_Exercise_:
Output the listing word for word, minus images.

_Data section_:
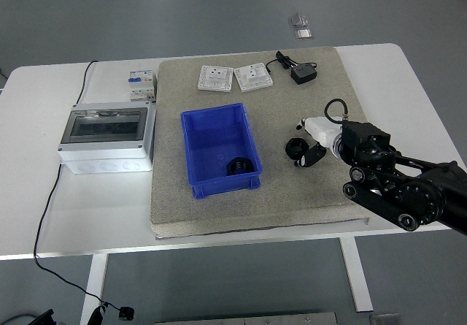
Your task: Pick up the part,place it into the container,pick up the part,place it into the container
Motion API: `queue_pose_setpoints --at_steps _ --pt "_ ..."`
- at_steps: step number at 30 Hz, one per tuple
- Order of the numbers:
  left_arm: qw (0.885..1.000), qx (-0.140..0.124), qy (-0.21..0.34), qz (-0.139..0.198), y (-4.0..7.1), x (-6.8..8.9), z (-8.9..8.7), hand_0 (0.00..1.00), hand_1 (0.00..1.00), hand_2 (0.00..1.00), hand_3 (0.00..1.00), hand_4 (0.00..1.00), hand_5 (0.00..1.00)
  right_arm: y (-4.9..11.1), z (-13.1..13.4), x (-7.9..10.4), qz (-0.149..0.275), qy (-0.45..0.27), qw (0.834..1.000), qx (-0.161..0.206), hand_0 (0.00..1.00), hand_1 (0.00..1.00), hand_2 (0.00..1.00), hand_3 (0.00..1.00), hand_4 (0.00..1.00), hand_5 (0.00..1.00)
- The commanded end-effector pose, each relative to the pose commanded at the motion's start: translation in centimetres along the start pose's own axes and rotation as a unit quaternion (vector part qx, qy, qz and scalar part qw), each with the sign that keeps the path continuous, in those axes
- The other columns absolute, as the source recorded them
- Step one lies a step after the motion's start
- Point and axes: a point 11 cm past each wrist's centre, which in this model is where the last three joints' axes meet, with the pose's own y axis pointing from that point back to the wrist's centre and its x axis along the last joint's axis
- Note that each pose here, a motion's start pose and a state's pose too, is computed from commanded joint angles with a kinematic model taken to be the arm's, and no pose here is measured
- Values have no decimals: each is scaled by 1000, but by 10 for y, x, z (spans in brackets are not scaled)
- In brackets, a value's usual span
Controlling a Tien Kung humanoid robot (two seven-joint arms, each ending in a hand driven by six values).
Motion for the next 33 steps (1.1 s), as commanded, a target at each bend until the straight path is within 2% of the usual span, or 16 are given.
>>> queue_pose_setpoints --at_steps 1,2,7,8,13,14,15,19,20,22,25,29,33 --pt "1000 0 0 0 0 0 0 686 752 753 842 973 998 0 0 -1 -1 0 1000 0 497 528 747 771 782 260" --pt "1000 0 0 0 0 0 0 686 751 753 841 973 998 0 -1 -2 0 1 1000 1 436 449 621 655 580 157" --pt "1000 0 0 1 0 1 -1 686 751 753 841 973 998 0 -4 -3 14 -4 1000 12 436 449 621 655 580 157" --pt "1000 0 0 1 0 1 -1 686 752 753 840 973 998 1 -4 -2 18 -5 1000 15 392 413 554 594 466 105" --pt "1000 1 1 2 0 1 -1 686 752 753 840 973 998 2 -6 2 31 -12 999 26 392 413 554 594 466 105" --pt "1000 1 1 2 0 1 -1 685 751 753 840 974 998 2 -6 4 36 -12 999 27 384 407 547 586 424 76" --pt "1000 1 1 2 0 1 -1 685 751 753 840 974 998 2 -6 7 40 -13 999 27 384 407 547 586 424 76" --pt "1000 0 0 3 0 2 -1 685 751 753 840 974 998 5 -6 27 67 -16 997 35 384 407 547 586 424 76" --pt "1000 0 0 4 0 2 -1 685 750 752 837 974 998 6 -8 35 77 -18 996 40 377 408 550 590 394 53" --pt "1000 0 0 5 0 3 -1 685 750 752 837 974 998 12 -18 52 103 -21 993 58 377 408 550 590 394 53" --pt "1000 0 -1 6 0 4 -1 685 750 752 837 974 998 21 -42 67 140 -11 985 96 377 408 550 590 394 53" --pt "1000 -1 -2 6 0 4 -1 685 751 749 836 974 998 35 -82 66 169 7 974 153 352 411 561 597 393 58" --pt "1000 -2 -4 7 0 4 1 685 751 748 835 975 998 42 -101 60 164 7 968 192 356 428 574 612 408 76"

_Result_:
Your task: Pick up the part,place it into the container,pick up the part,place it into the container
Motion API: `queue_pose_setpoints --at_steps _ --pt "_ ..."`
- at_steps: step number at 30 Hz, one per tuple
- Order of the numbers:
  left_arm: qw (0.885..1.000), qx (-0.140..0.124), qy (-0.21..0.34), qz (-0.139..0.198), y (-4.0..7.1), x (-6.8..8.9), z (-8.9..8.7), hand_0 (0.00..1.00), hand_1 (0.00..1.00), hand_2 (0.00..1.00), hand_3 (0.00..1.00), hand_4 (0.00..1.00), hand_5 (0.00..1.00)
  right_arm: y (-4.9..11.1), z (-13.1..13.4), x (-7.9..10.4), qz (-0.149..0.275), qy (-0.45..0.27), qw (0.834..1.000), qx (-0.161..0.206), hand_0 (0.00..1.00), hand_1 (0.00..1.00), hand_2 (0.00..1.00), hand_3 (0.00..1.00), hand_4 (0.00..1.00), hand_5 (0.00..1.00)
- The commanded end-effector pose, each relative to the pose commanded at the motion's start: translation in centimetres along the start pose's own axes and rotation as a unit quaternion (vector part qx, qy, qz and scalar part qw), each with the sign that keeps the path continuous, in those axes
- The other columns absolute, as the source recorded them
- Step one lies a step after the motion's start
- Point and axes: a point 11 cm past each wrist's centre, which in this model is where the last three joints' axes meet, with the pose's own y axis pointing from that point back to the wrist's centre and its x axis along the last joint's axis
- Note that each pose here, a motion's start pose and a state's pose too, is computed from commanded joint angles with a kinematic model taken to be the arm's, and no pose here is measured
- Values have no decimals: each is scaled by 1000, but by 10 for y, x, z (spans in brackets are not scaled)
- In brackets, a value's usual span
Controlling a Tien Kung humanoid robot (two seven-joint arms, each ending in a hand driven by six values).
Motion for the next 33 steps (1.1 s), as commanded, a target at each bend until the straight path is within 2% of the usual span, or 16 are given.
>>> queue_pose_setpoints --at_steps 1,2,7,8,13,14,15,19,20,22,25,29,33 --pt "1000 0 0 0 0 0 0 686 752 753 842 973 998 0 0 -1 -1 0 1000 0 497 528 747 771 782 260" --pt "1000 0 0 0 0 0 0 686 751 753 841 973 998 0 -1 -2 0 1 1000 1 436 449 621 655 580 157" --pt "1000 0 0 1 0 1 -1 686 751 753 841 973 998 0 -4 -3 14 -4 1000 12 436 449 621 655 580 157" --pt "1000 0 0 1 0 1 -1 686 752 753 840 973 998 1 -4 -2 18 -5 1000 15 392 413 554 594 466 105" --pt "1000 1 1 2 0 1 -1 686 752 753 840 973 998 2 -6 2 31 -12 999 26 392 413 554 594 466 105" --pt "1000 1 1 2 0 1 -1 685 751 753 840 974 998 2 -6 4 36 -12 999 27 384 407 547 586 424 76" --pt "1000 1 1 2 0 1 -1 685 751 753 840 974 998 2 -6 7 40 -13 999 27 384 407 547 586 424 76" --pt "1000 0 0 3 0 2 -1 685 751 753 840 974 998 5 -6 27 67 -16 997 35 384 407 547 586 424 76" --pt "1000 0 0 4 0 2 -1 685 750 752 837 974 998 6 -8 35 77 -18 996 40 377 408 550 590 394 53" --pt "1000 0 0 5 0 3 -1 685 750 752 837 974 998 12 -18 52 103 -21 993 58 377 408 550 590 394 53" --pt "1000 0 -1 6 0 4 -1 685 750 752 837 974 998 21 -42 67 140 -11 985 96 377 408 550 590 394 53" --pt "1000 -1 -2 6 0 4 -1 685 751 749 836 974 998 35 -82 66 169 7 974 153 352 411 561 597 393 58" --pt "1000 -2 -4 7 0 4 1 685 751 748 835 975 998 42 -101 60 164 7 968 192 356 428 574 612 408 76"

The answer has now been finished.